:: What is required ::
The required output is a verbatim transcription of the listing, pictures excluded.

Recorded information START

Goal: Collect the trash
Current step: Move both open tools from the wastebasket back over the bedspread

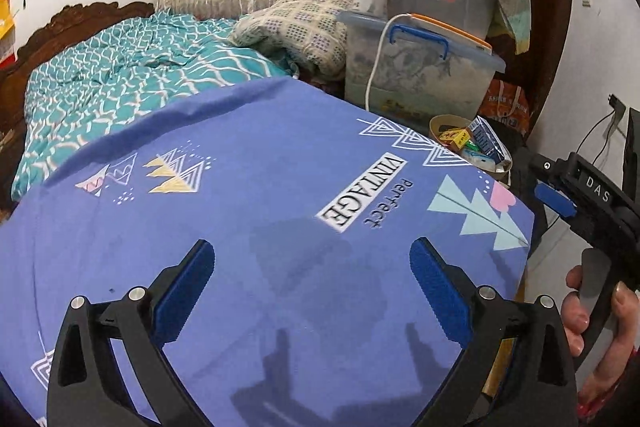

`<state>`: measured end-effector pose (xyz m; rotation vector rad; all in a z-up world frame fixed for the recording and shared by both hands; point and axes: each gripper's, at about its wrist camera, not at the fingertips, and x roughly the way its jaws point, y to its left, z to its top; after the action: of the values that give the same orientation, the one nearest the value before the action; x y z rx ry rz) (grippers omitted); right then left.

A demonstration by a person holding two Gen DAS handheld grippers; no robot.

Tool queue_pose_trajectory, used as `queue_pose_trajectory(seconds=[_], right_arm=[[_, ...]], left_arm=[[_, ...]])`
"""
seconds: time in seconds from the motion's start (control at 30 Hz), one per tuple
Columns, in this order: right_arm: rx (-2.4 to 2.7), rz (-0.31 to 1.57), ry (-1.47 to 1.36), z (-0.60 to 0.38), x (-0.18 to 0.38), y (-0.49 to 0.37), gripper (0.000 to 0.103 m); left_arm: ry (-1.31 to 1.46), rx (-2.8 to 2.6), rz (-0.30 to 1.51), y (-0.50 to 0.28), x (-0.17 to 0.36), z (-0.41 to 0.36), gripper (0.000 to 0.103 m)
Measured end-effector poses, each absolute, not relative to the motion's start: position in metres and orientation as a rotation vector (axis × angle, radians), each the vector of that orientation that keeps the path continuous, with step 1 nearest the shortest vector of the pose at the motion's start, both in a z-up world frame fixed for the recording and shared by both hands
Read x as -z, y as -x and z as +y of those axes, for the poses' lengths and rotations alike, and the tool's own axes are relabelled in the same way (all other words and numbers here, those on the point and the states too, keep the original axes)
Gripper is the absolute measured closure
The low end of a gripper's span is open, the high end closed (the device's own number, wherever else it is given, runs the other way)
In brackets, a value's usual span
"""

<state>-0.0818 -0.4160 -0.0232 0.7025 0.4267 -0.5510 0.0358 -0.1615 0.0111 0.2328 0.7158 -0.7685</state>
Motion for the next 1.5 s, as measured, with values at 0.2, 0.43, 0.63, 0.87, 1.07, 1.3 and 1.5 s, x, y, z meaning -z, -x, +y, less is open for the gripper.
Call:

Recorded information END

:: Written solution ::
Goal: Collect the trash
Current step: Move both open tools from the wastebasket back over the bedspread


`<state>`: measured end-effector pose (xyz m; rotation vector rad; all in a z-up world frame fixed for the recording and shared by both hands; point and axes: each gripper's, at about its wrist camera, not at the fingertips, and x roughly the way its jaws point, y to its left, z to its top; after the action: of the values that give the same orientation, the one nearest the value before the action; x y z rx ry rz) (grippers omitted); right then left.

A demonstration by a person holding two Gen DAS handheld grippers; no robot.

Tool queue_pose_trajectory, used as `queue_pose_trajectory(seconds=[_], right_arm=[[_, ...]], left_arm=[[_, ...]])`
"""
seconds: time in seconds from the motion's start (control at 30 Hz), one per tuple
Columns, in this order: right_arm: rx (-2.4 to 2.7), rz (-0.31 to 1.57), ry (-1.47 to 1.36), z (-0.60 to 0.38), x (-0.18 to 0.38), y (-0.49 to 0.37), gripper (0.000 to 0.103 m); left_arm: ry (-1.31 to 1.46), rx (-2.8 to 2.6), rz (-0.30 to 1.51), y (-0.50 to 0.28), x (-0.17 to 0.36), z (-0.41 to 0.36), gripper (0.000 to 0.103 m)
Measured end-effector poses, each absolute, not relative to the motion's start: position in metres and orientation as a rotation vector (axis × angle, radians), each the vector of that orientation that keeps the path continuous, with step 1 nearest the shortest vector of the pose at the motion's start, both in a z-up world frame fixed for the recording and shared by both hands
Read x as -z, y as -x and z as +y of those axes, for the poses' lengths and rotations alike, and the tool's own axes are relabelled in the same way (all other words and numbers here, those on the point and the states too, keep the original axes)
Gripper is the absolute measured closure
The low end of a gripper's span is open, the high end closed (the device's own number, wherever else it is given, runs the other way)
In brackets, a value's usual span
"""

<state>-0.0818 -0.4160 -0.0232 0.7025 0.4267 -0.5510 0.0358 -0.1615 0.0111 0.2328 0.7158 -0.7685</state>
Motion for the next 1.5 s, as measured, with values at 0.2, 0.43, 0.63, 0.87, 1.07, 1.3 and 1.5 s, x, y, z meaning -z, -x, +y, less is open for the gripper.
Call:

The output is finished.